Bruising is a word you often see associated with Ken Reardon’s colourful stint as a defenceman for the Montreal Canadiens during the 1940s; others are rugged, rambunctious, pugnacious, and full of zeal. Beloved by Hab enthusiasts, he was known, as the Montreal Gazette noted in 1950, for stirring other teams’ fans into a dither. “At Madison Square Garden in New York,” the paper levelly recorded, “there is a Hate Reardon Club, whose members have dubbed the tough Irishman ‘HORSEFACE.’”

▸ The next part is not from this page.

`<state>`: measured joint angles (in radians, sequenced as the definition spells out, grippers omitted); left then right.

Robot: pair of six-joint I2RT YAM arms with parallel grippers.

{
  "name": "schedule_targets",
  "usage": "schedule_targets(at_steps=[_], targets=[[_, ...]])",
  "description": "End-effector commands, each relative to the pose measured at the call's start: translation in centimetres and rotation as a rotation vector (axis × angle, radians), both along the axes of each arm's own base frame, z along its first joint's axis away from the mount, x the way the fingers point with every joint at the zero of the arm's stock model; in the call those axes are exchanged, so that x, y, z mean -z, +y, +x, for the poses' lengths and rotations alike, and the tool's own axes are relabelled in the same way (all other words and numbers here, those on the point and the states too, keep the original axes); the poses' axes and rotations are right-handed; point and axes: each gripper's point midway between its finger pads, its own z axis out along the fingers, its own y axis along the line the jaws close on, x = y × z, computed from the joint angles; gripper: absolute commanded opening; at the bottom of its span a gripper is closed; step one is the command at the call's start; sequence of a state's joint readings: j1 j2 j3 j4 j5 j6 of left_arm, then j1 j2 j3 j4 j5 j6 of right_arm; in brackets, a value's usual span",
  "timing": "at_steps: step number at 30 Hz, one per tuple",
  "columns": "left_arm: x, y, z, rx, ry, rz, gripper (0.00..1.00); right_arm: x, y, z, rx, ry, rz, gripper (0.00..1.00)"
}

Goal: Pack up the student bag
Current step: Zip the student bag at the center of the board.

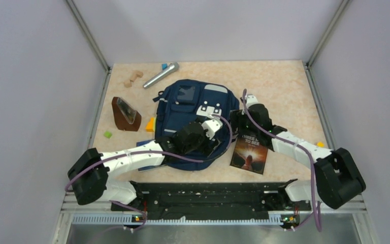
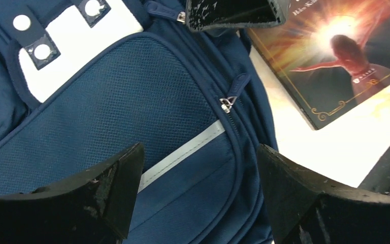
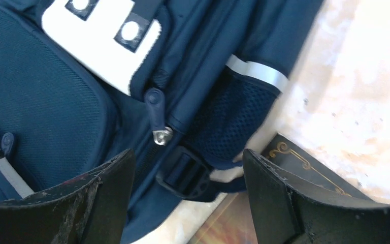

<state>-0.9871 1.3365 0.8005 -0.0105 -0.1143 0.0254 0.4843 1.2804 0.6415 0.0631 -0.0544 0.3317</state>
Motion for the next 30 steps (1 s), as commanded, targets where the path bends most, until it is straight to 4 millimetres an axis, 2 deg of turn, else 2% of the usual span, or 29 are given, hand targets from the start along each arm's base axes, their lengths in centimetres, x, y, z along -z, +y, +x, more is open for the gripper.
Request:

Born in Winnipeg on a Friday of this same date in 1921, Reardon had what Dink Carroll described in 1966, on the occasion of his election to the Hockey Hall of Fame, as a “brief but meteoric NHL career.” Debuting in 1940, he played two seasons in Montreal before enlisting in the war effort. The RCAF turned him down (for colour-blindness), but the Canadian Army took him. He won an Allan Cup with the Ottawa Commandos in 1943, then headed overseas, where his non-hockey service in Europe was rewarded in 1944 with a Commander-in-Chief’s Certificate for Gallantry, which he received from Field-Marshal Bernard Montgomery himself. In ’66, Carroll recalled that Reardon’s dynamic on-ice stylings earned the nicknames The Locomotive and The Express. “He had a unique skating style — he ran rather than stroked — and bowled over anyone who was in his way.” The Wild Irishman was another moniker. It was this time of year in 1950 that Canadiens took on the Rangers in New York in the opening round of the Stanley Cup playoffs. After Reardon drew five penalties in a single game at MSG, he returned to Montreal as a newly minted 29-year-old to find birthday greetings from his sister in Regina awaiting him in a telegram addressed, simply enough, “Care of penalty box, Forum.”
It’s true that Reardon’s renown was built, too, on fights with fans (he and Montreal teammate Leo Gravelle were briefly jailed in Chicago in 1949) and tales of his vicious ongoing feud with Cal Gardner of the New York Rangers and, later, Toronto’s Maple Leafs. In 1950, after Reardon threatened vengeance on Gardner in a magazine interview, NHL president Clarence Campbell fined him $1,000. It wasn’t so much a penalty, Campbell said, as a personal cash bond to guarantee Reardon’s continuing good conduct. The money was returned when back injuries precipitated Reardon’s retirement in the fall of ’50. The New York Times carried the latter news by way of a CP article identifying Reardon as the bushy-browed basher. As a player, he’d helped Montreal win the 1946 Stanley Cup. Working in management — he served as Canadiens’ assistant GM and, later, as vice-president — he was aboard for five more Cups from 1956 through 1960. Ken Reardon died at the age of 86 in 2008.